We must remember that a team is only as strong as its weakest link. When Airmen deal with difficulties managing stress, finances, work duties or family life, it is our responsibility to help strengthen that Airman.

When people fail to seek help when it is necessary, the general outcome can produce emotional degeneration which may lead to poor work performance and even suicidal behavior.

The statistics regarding suicide are staggering. According to the most updated information from the Center for Disease Control, suicide was the eleventh leading cause of death in the United States, accounting for 33,000 deaths in 2006. This is the equivalent of 91 suicides per day; one suicide every 16 minutes or 10.95 suicides per 100,000 people.

Suicide is the second leading cause of death among active-duty Air Force members, second only to unintentional injury. In 2008, the Air Force lost 40 active-duty members to suicide, a rate of 12.4 per 100,000. In comparison, there were 11 Air Force combat deaths in Operations Enduring Freedom and Iraqi Freedom that same year. As of Sept. 1, 2009, 26 active-duty members have committed suicide, an annual rate of 12.6 per 100,000.

Suicide is rarely a spontaneous event. There are many possible reasons why a person might decide to take their own life. Often it is a combination of personal and situational problems that grow until they are perceived as insurmountable. Depression makes everything seem overwhelming, causing suicide to appear to be the only solution. But suicide is a permanent fix to a temporary problem.

Many individuals contemplating suicide avoid help, and those around them, though they recognize the warning signs, often avoid intervening. This highlights the key role for Wingmen to identify risk and encourage members to seek help.

It is difficult to talk to someone who is struggling with challenges. You might ask yourself, "What business is it of mine?" But it is every bit your business, whether you're a supervisor, co-worker, friend or family member. When one of us suffers, we all suffer.

We need to be aware of the warning signs of suicide and know how to seek help for these hurting people. By following a few simple steps, like those laid out in the ACE initiative, you can support struggling Airmen and get them the help they need.

Ask your Wingman: Have the courage to ask, and ask directly. (Examples: How are you doing? Is something bothering you? Are you depressed? Is there anything I can do to help? Are you thinking about hurting yourself? Are you thinking of suicide? How are you planning this? Will you talk to someone who can help?)

Care for your Wingman: Do so calmly, not forcibly, and actively listen to show understanding. Don't ignore the issues, take all threats seriously and remove any means.

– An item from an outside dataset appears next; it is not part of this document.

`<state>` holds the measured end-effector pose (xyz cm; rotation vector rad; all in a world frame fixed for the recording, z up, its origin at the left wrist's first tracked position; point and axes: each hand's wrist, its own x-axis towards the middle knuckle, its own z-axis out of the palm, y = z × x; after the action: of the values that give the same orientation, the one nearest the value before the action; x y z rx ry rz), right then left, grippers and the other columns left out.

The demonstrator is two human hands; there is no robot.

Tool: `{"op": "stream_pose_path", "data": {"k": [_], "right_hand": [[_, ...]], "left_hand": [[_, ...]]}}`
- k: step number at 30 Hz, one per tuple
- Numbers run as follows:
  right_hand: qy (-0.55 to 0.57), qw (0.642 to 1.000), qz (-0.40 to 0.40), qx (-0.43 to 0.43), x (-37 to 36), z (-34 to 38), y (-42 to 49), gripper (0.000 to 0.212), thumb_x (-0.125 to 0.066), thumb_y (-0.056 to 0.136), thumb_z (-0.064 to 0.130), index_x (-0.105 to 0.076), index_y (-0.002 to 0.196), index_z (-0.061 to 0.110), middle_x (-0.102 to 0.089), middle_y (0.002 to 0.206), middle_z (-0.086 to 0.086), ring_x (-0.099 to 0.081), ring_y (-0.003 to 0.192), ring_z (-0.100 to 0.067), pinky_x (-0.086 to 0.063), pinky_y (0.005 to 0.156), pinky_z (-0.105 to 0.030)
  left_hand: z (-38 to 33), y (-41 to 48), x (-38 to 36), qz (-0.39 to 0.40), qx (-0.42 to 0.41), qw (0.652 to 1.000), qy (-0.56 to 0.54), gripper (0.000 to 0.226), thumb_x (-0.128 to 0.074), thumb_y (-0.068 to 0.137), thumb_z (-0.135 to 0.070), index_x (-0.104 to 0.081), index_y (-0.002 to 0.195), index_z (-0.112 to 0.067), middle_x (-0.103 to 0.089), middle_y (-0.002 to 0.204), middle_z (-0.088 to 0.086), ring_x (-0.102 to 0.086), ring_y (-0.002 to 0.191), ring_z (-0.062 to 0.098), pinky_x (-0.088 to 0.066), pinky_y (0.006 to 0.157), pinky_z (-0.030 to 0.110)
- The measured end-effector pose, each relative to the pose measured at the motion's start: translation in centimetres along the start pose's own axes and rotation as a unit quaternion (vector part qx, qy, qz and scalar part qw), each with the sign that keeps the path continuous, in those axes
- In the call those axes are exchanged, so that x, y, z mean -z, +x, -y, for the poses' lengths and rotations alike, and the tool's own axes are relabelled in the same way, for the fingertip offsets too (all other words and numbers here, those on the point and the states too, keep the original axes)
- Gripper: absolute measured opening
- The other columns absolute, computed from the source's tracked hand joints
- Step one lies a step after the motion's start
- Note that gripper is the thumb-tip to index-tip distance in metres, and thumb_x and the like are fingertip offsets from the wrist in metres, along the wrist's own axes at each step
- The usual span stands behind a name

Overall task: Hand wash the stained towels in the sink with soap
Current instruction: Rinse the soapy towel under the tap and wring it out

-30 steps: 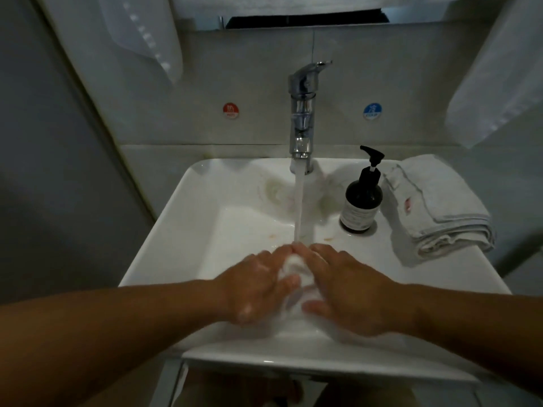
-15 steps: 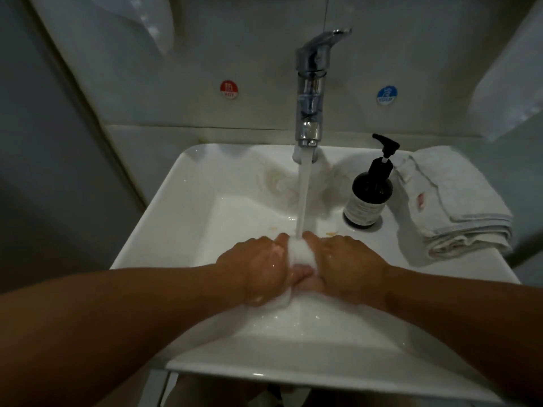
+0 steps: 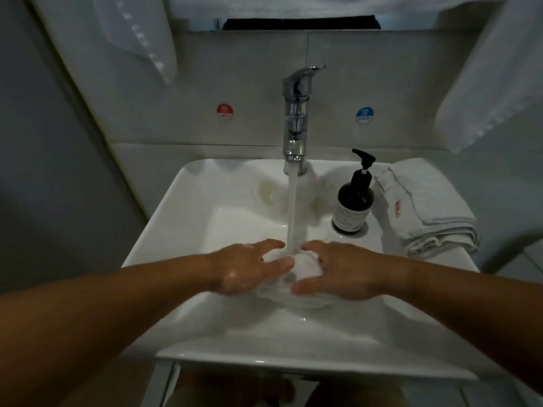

Escort your Wingman: Never leave them alone. Stay with them and contact help. There is not a shortage of resources. There are multiple support and helping agencies just a phone call away like Mental Health, the Chapel, the Airman & Family Readiness Center, the Health and Wellness Center, Alcohol and Drug Abuse Prevention and Treatment and Military OneSource to name a few.

Life is filled with struggles and misfortune, but Air Commandos are resilient. But because no one can always go it alone, suicide prevention is everyone's responsibility.

Be a Wingman. Cover the individual next to you. Fight beside each other and for each other.